Vaak staan in franchiseovereenkomsten dat het einde van de franchiseovereenkomst ook gelijk het einde van de huurovereenkomst betekent. Echter is zo’n bepaling alleen geldig als daarvoor voorafgaand toestemming van de rechter is gekregen. De rechter zal hiervoor alleen toestemming verlenen als hij van oordeel is dat de franchisenemer geen behoefte heeft aan de huurbescherming. Tevens moet de rechter ook zeker zijn dat de belangen van de franchisenemer voldoende zijn gewaarborgd. Dat is bijvoorbeeld het geval als is afgesproken dat de franchisenemer bij het einde van het contract zijn investeringen, hetzij voor een deel, vergoed krijgt.
De huurovereenkomst loopt voor minimaal vijf jaar en wordt daarna automatisch verlengd tot tien jaar. Na de eerste vijf jaar kan slechts op een beperkt aantal gronden worden opgezegd. Na tien jaar zijn er meer opzeggronden mogelijk, waaronder de opzegging na een redelijke afweging van de belangen van de verhuurder tegen die van de huurder. Na deze tien jaar loopt de huurovereenkomst in principe door tot een onbepaalde tijd met een opzegtermijn van minimaal een jaar.

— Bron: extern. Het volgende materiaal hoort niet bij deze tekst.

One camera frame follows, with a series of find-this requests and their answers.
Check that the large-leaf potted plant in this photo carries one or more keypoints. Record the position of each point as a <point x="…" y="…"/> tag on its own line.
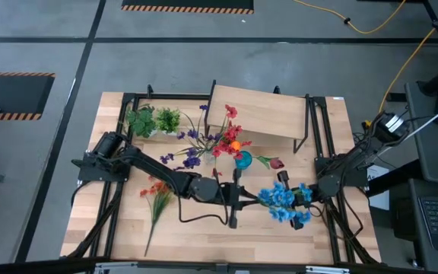
<point x="141" y="122"/>

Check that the dark grey desk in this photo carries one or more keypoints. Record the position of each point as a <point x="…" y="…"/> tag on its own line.
<point x="405" y="236"/>
<point x="432" y="160"/>

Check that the blue glass vase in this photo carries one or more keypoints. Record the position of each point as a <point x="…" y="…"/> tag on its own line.
<point x="243" y="160"/>

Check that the red artificial flower bunch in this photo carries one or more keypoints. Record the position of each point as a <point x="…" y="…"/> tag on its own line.
<point x="231" y="133"/>

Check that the wooden shelf with black legs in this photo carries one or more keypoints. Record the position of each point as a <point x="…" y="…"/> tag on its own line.
<point x="264" y="112"/>

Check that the white paper sheet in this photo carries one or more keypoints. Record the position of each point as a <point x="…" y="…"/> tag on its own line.
<point x="378" y="190"/>

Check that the dark red artificial tulip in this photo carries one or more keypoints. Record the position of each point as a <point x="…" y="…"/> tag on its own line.
<point x="277" y="163"/>

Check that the orange artificial tulip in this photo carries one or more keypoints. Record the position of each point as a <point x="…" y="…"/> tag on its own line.
<point x="235" y="145"/>

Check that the small-leaf potted plant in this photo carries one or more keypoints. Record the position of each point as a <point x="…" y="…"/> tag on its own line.
<point x="167" y="121"/>

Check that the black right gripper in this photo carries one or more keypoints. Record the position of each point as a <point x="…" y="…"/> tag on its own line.
<point x="283" y="179"/>

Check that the purple artificial flower bunch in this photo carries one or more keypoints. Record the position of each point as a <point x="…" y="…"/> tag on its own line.
<point x="191" y="162"/>

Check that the black metal table frame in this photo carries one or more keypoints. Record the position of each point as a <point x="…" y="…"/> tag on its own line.
<point x="165" y="96"/>

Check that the orange artificial flower bunch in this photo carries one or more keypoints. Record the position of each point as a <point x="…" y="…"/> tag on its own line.
<point x="160" y="190"/>

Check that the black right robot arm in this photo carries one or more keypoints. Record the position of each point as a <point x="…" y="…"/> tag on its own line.
<point x="356" y="160"/>

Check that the black hazard-striped floor mat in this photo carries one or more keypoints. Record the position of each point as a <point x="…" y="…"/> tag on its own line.
<point x="10" y="93"/>
<point x="186" y="4"/>

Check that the black and silver beam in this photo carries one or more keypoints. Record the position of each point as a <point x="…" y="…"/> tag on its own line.
<point x="219" y="267"/>

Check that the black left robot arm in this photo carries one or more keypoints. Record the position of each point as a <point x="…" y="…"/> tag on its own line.
<point x="150" y="167"/>

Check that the blue artificial flower bunch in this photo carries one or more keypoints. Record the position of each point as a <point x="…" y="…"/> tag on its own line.
<point x="280" y="198"/>

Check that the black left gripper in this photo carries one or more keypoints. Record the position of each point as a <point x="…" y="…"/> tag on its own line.
<point x="235" y="196"/>

De wet biedt franchisenemers de mogelijkheid om de hoogte van de huur eens per vijf jaar te laten toetsen. In een zogenaamde huurprijswijzigingsprocedure kan dan de huurprijs vergeleken worden met vergelijkbare bedrijfspanden, omdat de huur meestal voor minimaal vijf jaar geldt kan het hierbij om aanzienlijke geldbedragen gaan.